Strategy regarding maximum number of executor's failure for log running jobs/ spark streaming jobs

2015-03-31 Thread twinkle sachdeva
Hi,

In spark over YARN, there is a property "spark.yarn.max.executor.failures"
which controls the maximum number of executor's failure an application will
survive.

If number of executor's failures ( due to any reason like OOM or machine
failure etc ), increases this value then applications quits.

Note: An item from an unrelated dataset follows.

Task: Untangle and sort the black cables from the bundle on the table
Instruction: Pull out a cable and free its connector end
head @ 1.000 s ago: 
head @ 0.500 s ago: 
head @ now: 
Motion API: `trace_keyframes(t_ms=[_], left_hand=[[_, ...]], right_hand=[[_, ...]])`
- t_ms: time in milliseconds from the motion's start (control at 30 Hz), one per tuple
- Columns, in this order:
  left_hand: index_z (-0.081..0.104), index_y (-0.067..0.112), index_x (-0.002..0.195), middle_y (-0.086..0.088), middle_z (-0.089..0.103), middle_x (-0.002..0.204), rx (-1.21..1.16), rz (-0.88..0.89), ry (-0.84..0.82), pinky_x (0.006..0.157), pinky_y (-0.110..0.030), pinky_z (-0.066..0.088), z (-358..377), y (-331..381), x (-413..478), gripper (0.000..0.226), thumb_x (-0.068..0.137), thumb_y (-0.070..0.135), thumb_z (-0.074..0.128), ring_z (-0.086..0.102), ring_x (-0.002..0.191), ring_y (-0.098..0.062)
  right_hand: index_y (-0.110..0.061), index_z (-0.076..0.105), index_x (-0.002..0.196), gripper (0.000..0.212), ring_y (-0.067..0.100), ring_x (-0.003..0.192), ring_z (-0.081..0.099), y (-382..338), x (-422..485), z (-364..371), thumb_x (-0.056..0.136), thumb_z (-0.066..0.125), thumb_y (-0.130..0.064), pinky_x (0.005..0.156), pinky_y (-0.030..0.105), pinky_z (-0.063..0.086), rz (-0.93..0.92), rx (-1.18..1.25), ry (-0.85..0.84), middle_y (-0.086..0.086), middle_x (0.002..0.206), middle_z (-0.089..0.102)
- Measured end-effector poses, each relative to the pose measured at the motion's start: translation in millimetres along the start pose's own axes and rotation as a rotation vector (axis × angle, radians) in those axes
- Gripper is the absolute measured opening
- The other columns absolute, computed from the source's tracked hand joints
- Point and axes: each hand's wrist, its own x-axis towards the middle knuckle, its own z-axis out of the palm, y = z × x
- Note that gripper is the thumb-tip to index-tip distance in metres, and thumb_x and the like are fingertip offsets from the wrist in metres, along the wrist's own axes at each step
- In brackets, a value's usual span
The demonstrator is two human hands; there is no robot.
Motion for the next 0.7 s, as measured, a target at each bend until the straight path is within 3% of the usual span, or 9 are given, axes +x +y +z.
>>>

For small duration spark job, this looks fine, but for the long running
jobs as this does not take into account the duration, this can lead to same
treatment for two different scenarios ( mentioned below) :
1. executors failing with in 5 mins.
2. executors failing sparsely, but at some point even a single executor
failure ( which application could have survived ) can make the application
quit.

Sending it to the community to listen what kind of behaviour / strategy
they think will be suitable for long running spark jobs or spark streaming
jobs.

Thanks and Regards,
Twinkle


Re: Strategy regarding maximum number of executor's failure for log running jobs/ spark streaming jobs

2015-04-01 Thread twinkle sachdeva
Hi,

Thanks Sandy.


Another way to look at this is that would we like to have our long running
application to die?

So let's say, we create a window of around 10 batches, and we are using
incremental kind of operations inside our application, as restart here is a
relatively more costlier, so should it be the maximum number of executor
failure's kind of criteria to fail the application or should we have some
parameters around minimum number of executor's availability for some x time?

So, if the application is not able to have minimum n number of executors
within x period of time, then we should fail the application.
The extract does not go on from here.